▶ _WORK INSTRUCTIONS_
Counting task for the data below: how many lines hold the word "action"? Answer with the number only.

▶ _DATASET EXTRACT_
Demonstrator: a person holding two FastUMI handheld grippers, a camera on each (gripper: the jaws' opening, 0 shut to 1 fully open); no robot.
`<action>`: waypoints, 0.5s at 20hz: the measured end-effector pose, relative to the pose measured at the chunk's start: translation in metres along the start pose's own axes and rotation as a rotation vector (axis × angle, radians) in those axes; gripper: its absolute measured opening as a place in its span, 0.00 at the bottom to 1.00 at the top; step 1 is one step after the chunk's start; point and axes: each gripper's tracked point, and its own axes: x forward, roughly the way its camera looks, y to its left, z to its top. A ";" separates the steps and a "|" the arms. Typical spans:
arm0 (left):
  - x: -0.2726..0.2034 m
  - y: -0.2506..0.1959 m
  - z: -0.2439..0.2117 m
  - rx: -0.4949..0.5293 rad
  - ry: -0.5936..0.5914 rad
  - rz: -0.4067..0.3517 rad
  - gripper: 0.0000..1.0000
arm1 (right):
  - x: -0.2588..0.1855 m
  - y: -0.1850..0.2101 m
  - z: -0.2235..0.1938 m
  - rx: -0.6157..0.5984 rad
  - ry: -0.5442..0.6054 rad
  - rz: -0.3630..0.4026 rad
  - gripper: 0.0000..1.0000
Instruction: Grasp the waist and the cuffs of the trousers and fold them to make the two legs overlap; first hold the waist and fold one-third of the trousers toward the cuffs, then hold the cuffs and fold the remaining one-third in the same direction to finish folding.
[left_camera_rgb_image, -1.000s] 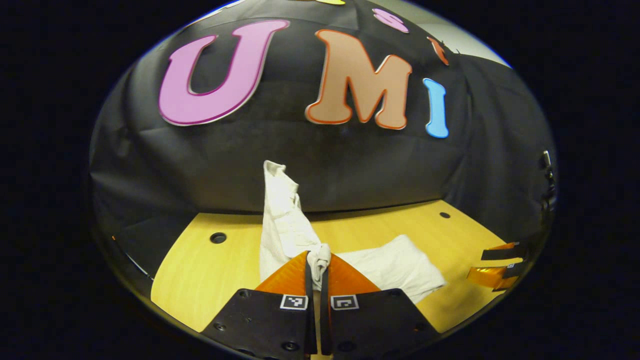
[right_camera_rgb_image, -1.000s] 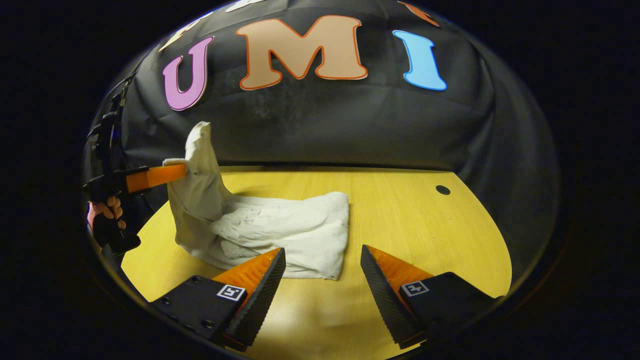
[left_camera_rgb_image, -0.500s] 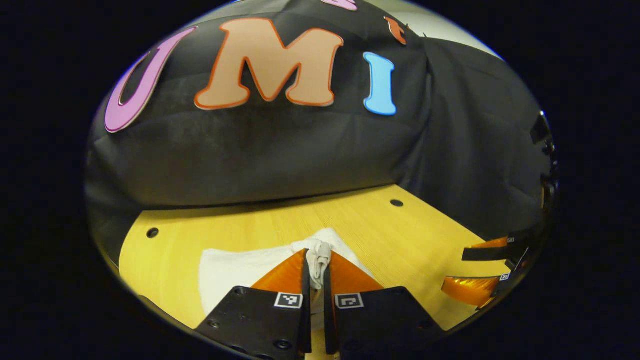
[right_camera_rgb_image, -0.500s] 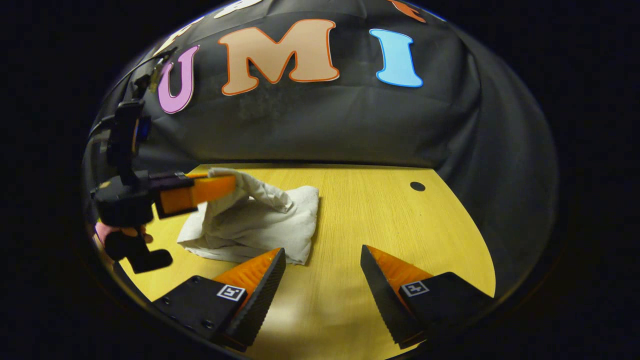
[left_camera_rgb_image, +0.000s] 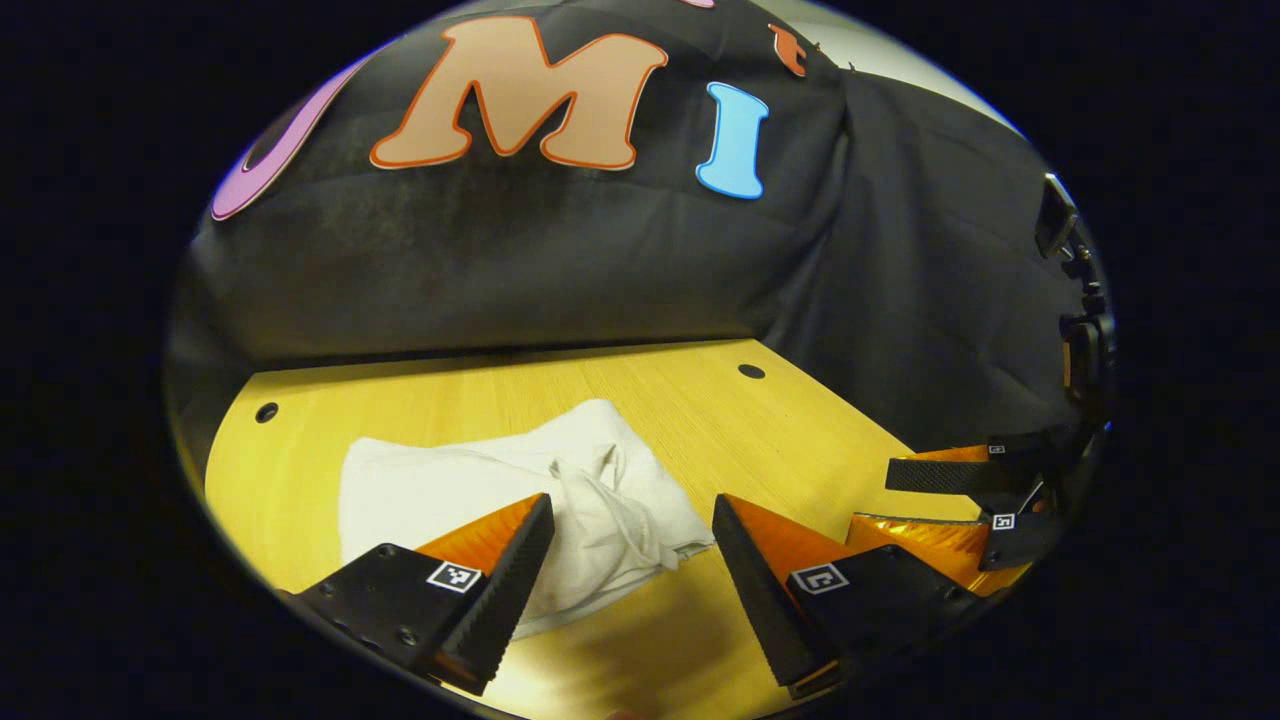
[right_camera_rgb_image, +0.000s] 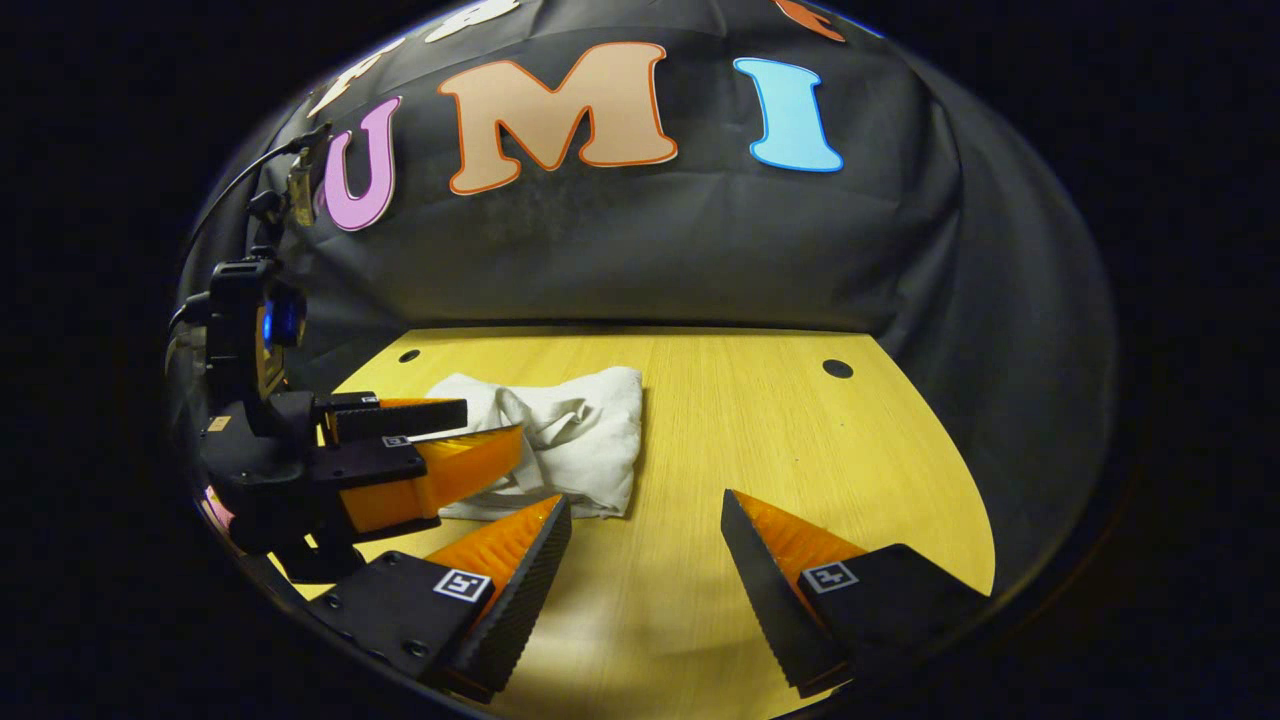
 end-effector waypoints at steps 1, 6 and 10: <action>-0.008 0.007 0.003 0.006 -0.008 0.015 0.95 | -0.001 0.005 0.002 0.001 -0.009 0.006 0.97; -0.057 0.045 0.014 0.018 -0.033 0.091 0.96 | -0.011 0.026 0.016 0.019 -0.061 0.021 0.93; -0.093 0.071 0.011 0.005 -0.044 0.134 0.96 | -0.024 0.039 0.027 0.056 -0.121 0.017 0.92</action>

▶ _REPLY TO THE TASK_
2